The number of images also plays a role. Between 2022 and 2024, the median number of image requests per page fell from 25 to 18 on desktop (HTTP Archive Web Almanac 2024). Fewer but more deliberately optimized images with progressive display deliver a calmer loading experience than many unoptimized ones. For data-intensive Shopware shops with large product catalogs, automated placeholder generation on image upload is therefore especially valuable.

The core of progressive display

A tiny placeholder in the correct aspect ratio fills the image box from the first millisecond. The real, optimized image fades softly over it. This way the page gains perceived speed without needing a single additional kilobyte for the actual image, and the reserved space prevents any layout shift.

Measure and Keep an Eye On

Like any performance measure, progressive display needs success monitoring. On the measured side, LCP and CLS from real field data count; a stable CLS near zero confirms that placeholders and aspect-ratio work correctly. On the perception side, metrics such as First Contentful Paint and visually oriented indicators that capture the moment of first visible content help.

Field data is more meaningful than lab measurements because it reflects the actual device and network diversity of visitors. Especially on slow mobile connections, progressive display has its greatest effect, because there the span between the first placeholder and the finished image is longest. Continuous performance monitoring reveals whether the measure actually works for these user groups.

A regular image audit is recommended that answers three questions: which above-the-fold images still lack a placeholder? Where are width, height or aspect-ratio missing and thus endangering CLS? And where is an overly large inline placeholder used that bloats the critical HTML? The answers yield a prioritized action plan that addresses the most visible and most-visited images first. Such audits combine well with general frontend optimization.

Progressive Display as a Building Block of a Fast Page

Progressive image display is not a substitute for solid image optimization but its perception-oriented complement. Anyone who combines LQIP and blur-up with correctly reserved space, responsive sizes and modern formats improves both at once: measured Core Web Vitals through stable CLS and fast image delivery, and perceived speed through immediately visible visual context.

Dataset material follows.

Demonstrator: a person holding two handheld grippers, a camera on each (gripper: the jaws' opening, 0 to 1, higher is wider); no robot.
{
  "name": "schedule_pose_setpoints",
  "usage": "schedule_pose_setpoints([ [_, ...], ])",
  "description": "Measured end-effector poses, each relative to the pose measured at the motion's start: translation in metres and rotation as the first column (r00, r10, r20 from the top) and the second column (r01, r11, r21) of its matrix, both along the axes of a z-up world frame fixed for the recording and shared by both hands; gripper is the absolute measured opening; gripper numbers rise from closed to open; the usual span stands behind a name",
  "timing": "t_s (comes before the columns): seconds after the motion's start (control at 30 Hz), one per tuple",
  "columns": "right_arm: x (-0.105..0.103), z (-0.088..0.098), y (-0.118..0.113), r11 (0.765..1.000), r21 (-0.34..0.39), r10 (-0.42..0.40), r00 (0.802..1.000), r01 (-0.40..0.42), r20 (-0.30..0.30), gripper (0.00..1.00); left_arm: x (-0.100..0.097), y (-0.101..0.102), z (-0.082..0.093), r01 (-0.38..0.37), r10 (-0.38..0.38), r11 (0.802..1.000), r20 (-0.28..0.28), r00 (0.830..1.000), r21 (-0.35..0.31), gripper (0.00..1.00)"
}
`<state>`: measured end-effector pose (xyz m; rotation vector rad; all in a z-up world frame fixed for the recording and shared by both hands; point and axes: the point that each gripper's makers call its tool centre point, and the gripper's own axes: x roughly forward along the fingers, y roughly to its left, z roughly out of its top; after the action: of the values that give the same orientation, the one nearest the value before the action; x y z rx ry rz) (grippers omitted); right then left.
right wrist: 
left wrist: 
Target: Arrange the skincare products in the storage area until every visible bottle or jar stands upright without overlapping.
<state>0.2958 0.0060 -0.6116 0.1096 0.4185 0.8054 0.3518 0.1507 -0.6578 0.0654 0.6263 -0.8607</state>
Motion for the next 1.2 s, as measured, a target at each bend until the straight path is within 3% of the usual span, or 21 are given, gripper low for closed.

The effort remains manageable because placeholder generation can be fully automated and the blur-up mechanism gets by with little CSS and minimal JavaScript. The gain is measurable in better vitals and noticeable in a calmer, higher-quality loading experience that, especially on mobile devices, helps decide between staying and bouncing. Combined with thoughtful frontend optimization, image display thus turns from a waiting moment into a quality signal.

This article is based on data and insights from: HTTP Archive (Web Almanac 2024, Performance, Media and Page Weight chapters), Nielsen Norman Group (feedback and perceived wait time), Portent (page speed and conversion), Google / Think with Google (load time and bounce probability), Mejtoft, Langstrom and Soderstrom (study on skeleton screens, 2018) and Guy Podjarny (introduction of LQIP). All cited statistics were verified at the time of publication.